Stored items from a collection
--
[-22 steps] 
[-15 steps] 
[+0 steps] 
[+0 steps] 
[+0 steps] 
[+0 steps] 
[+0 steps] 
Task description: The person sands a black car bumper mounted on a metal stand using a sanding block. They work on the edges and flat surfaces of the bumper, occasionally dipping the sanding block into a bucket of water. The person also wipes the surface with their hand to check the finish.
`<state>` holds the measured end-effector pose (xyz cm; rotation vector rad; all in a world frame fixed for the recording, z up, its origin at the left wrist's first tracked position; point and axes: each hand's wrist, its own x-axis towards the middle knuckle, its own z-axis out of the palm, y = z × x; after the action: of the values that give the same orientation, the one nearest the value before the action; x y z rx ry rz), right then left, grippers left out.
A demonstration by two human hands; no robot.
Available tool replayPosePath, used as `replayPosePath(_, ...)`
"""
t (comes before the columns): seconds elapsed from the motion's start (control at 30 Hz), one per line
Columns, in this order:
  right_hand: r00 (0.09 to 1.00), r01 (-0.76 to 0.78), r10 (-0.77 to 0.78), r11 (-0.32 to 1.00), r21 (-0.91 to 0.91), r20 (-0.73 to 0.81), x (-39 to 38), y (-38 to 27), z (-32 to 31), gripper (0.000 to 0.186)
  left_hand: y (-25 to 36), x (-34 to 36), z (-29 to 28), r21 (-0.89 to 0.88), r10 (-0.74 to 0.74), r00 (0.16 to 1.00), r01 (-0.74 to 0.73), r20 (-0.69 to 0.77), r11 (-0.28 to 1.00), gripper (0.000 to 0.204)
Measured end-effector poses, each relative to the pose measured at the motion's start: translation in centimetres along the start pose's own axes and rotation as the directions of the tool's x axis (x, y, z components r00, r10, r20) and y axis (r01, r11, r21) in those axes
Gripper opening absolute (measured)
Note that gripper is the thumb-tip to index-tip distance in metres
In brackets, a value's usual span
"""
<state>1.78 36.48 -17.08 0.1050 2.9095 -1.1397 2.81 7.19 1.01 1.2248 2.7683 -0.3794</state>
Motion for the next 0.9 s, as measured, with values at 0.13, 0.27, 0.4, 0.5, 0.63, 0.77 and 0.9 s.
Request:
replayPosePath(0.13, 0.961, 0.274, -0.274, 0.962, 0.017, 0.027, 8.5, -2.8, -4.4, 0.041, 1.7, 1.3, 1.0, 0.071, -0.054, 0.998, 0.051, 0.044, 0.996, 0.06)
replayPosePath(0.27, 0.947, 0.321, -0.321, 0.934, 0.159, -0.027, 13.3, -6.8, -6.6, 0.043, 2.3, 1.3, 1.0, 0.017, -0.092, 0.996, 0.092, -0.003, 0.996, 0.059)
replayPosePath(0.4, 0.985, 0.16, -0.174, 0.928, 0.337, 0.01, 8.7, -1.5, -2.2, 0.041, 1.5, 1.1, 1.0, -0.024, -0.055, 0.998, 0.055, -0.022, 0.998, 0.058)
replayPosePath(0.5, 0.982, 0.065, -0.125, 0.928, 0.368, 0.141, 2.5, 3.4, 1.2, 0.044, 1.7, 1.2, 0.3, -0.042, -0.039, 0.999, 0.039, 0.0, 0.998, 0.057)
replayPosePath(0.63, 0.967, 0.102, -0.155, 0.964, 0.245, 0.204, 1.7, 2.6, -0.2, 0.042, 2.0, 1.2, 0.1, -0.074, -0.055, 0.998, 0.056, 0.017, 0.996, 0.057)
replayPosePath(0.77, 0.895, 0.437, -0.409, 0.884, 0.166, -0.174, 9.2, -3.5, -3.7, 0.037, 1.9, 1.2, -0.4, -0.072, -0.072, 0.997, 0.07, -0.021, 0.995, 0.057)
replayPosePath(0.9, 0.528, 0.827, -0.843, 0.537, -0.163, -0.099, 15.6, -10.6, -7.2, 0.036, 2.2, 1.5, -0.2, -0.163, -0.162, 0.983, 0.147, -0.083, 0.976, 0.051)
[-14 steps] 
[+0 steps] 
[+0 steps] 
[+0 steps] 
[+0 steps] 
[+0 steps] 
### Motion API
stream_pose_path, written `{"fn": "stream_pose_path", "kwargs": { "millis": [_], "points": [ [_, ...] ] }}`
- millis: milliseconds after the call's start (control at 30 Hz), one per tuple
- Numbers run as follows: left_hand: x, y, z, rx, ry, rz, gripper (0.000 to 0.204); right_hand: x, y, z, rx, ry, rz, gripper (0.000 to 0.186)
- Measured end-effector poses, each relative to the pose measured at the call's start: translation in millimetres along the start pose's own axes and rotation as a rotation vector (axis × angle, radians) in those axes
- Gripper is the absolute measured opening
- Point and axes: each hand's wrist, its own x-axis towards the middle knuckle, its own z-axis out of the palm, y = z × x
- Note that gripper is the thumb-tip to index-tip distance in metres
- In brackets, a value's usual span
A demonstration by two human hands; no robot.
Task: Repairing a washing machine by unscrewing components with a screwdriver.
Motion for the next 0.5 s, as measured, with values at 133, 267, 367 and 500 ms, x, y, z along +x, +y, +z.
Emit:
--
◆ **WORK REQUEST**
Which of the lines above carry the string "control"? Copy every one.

◆ **SOLUTION TO THIS TASK**
t (comes before the columns): seconds elapsed from the motion's start (control at 30 Hz), one per line
- millis: milliseconds after the call's start (control at 30 Hz), one per tuple

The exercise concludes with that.